Gail Mazur (b. 1937) is an American poet born and raised in Massachusetts. She has published seven books of poetry, and They Can't Take That Away From Me (2001) was a finalist for the National Book Award for Poetry.

==Career==
Mazur graduated from Smith College in Massachusetts in 1959. As of 2021, she taught creative writing in Boston University's MFA program. From 1995 to 2016, she was the senior distinguished writer-in-residence at Emerson College.
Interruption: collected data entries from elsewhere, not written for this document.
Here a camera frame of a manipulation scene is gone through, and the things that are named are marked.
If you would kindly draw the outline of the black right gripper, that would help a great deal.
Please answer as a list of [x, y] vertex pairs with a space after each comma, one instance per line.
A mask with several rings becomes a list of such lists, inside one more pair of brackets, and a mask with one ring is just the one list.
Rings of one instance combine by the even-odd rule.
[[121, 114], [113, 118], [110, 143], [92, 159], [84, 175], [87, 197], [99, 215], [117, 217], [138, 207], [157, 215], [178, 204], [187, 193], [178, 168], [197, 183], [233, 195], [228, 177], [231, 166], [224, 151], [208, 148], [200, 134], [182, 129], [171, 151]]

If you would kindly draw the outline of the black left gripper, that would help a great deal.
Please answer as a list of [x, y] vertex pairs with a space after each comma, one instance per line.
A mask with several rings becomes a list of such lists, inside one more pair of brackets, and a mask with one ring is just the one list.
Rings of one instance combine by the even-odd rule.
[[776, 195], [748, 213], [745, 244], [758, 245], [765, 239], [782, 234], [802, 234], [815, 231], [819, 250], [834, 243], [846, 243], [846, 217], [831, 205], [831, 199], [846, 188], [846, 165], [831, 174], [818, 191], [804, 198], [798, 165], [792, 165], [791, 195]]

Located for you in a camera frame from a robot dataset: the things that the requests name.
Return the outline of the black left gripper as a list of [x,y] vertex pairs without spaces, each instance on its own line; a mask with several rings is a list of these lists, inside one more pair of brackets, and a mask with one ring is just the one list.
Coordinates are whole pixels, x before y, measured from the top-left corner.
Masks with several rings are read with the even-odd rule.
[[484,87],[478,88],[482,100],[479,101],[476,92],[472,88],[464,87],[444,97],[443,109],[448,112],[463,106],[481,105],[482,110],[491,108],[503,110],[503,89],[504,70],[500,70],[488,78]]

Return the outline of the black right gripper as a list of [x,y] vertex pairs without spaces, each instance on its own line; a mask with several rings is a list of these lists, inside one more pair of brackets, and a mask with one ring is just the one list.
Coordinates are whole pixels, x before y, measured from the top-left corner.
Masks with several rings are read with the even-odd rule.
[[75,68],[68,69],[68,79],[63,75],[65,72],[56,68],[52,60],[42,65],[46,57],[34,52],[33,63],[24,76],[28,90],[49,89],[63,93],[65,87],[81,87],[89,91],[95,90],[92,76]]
In 1968, Mazur and her husband, Michael Mazur, co-founded Artists Against Racism and the War. Mazur founded the Blacksmith House Poetry series in 1973 and directed it for 29 years. She founded the series in part to help writers feel less isolated and encourage a fellowship of poets.

==Awards and honors==
Mazur was awarded a literature fellowship from the National Endowment for the Arts in 1977. They Can't Take That Away From Me (2001) was a finalist for the National Book Award for Poetry; the citation said the book was "mordant and passionate, narrative and meditative". In 2005, she received the St. Botolph Club Foundation's Distinguished Artist Award. Her collection Zeppo's First Wife: New and Selected Poems won the Massachusetts Book award and was a finalist for the 2005 Los Angeles Times Book Prize for Poetry.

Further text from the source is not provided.